Is literary greatness still possible? Given the implacable devolution of literary ambition, and the concurrent ascendancy of the tepid, the glib, and the senselessly cruel as normative fictional subjects, what would a noble literary enterprise look like now? One of the few answers available to English-language readers is the work of W. G. Sebald.


Vertigo, the third of Sebald's books to be translated into English, is how he began. It appeared in German in 1990, when its author was forty-six; three years later came The Emigrants; and two years after that The Rings of Saturn. When The Emigrants appeared in English in 1996, the acclaim bordered on awe. Here was a masterly writer, mature, autumnal even, in his persona and themes, who had delivered a book as exotic as it was irrefutable. The language was a wonder--delicate, dense, steeped in thinghood; but there were ample precedents of that in English. What seemed foreign as well as most persuasive was the preternatural authority of Sebald's voice: its gravity, its sinuosity, its precision, its freedom from all-undermining or undignified self-consciousness or irony.

In W. G. Sebald's books, a narrator who, as we are reminded occasionally, bears the name W. G. Sebald, travels about registering evidence of the mortality of nature, recoiling from the ravages of modernity, musing over the secrets of obscure lives. On some mission of investigation, triggered by a memory, or news from a world irretrievably lost, he remembers, evokes, hallucinates, grieves.

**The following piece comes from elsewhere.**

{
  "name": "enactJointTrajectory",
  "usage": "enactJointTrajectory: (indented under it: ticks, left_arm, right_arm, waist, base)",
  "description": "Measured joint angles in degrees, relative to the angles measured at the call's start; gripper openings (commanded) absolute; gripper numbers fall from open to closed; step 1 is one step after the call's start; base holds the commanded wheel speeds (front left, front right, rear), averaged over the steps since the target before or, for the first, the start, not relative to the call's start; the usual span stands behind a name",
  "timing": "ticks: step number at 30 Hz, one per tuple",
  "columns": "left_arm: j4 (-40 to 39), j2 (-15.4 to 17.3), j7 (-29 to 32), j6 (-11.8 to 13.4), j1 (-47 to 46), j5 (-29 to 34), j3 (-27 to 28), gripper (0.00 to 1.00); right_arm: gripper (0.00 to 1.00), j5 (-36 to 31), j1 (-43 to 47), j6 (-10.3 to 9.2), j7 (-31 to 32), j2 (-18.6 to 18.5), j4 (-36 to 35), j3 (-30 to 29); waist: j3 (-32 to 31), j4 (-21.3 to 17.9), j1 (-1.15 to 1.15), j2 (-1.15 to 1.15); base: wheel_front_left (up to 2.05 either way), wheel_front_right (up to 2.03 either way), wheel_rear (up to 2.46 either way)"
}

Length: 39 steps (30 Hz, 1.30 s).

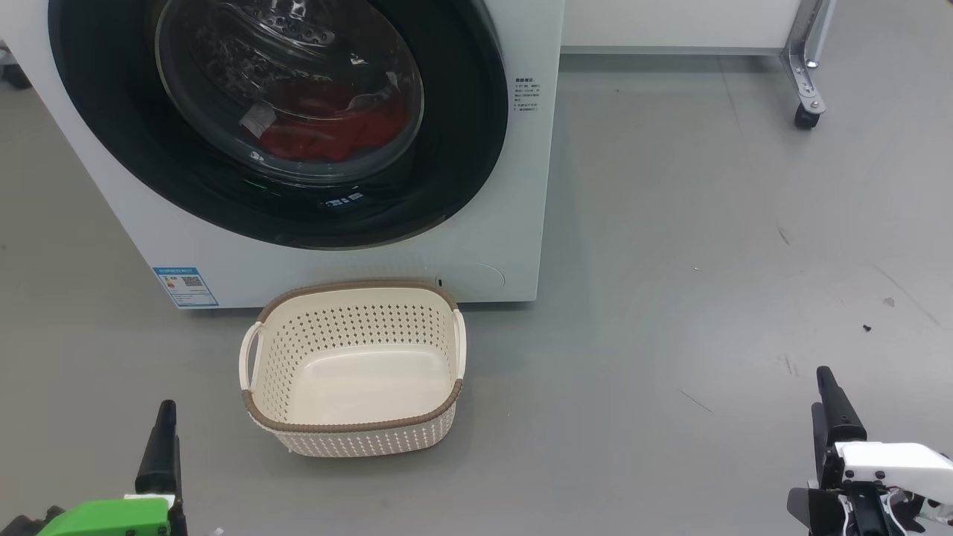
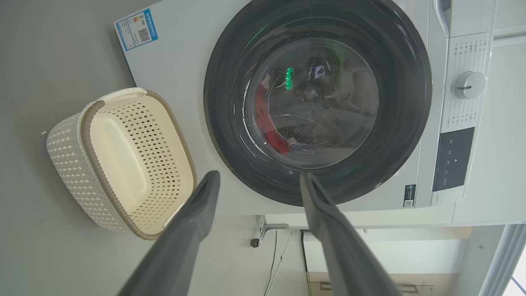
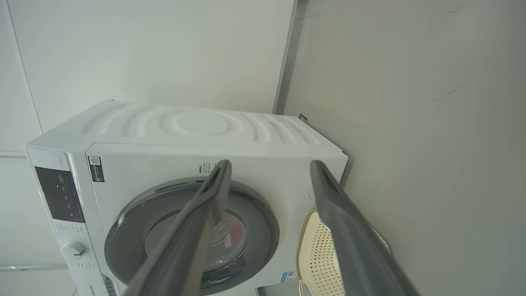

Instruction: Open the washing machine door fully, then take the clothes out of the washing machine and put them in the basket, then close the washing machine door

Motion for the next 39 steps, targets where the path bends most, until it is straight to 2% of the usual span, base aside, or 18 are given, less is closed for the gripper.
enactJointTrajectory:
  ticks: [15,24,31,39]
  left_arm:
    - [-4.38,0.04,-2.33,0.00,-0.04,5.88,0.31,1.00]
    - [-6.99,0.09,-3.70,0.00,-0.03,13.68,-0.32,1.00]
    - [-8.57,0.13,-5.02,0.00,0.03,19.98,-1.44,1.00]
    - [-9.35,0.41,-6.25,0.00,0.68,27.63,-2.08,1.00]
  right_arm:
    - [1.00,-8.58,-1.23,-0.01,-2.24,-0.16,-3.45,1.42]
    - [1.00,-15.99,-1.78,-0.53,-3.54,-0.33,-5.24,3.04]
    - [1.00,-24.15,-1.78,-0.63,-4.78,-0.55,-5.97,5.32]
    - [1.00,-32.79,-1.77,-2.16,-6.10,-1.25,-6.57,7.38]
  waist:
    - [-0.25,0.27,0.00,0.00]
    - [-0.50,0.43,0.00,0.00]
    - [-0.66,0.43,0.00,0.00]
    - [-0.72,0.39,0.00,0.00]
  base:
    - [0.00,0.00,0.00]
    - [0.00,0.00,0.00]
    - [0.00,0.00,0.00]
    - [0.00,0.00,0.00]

Is the narrator Sebald? Or a fictional character to whom the author has lent his name, and selected elements of his biography? Born in 1944, in a village in Germany he calls "W." in his books (and the dust jacket identifies for us as Wertach im Allgau), settled in England in his early twenties, and a career academic currently teaching modern German literature at the University of East Anglia, the author includes a scattering of allusions to these bare facts and a few others, as well as, among other self-referring documents reproduced in his books, a grainy picture of himself posed in front of a massive Lebanese cedar in The Rings of Saturn and the photo on his new passport in Vertigo.

And yet these books ask, rightly, to be considered fiction. Fiction they are, not least because there is good reason to believe that much is invented or altered, just as, surely, some of what he relates surely did happen--names, places, dates, and all. Fiction and factuality are, of course, not opposed. one of the founding claims for the novel in English is that it is a true history. What makes a work fiction is not that the story is untrue--it may well be true, in part or in whole--but its use, or extension, of a variety of devices (including false and forged documents) which produce what literary theorists call "the effects of the real." Sebald's fictions--and their accompanying visual illustration--carry the effect of the real to a plangent extreme.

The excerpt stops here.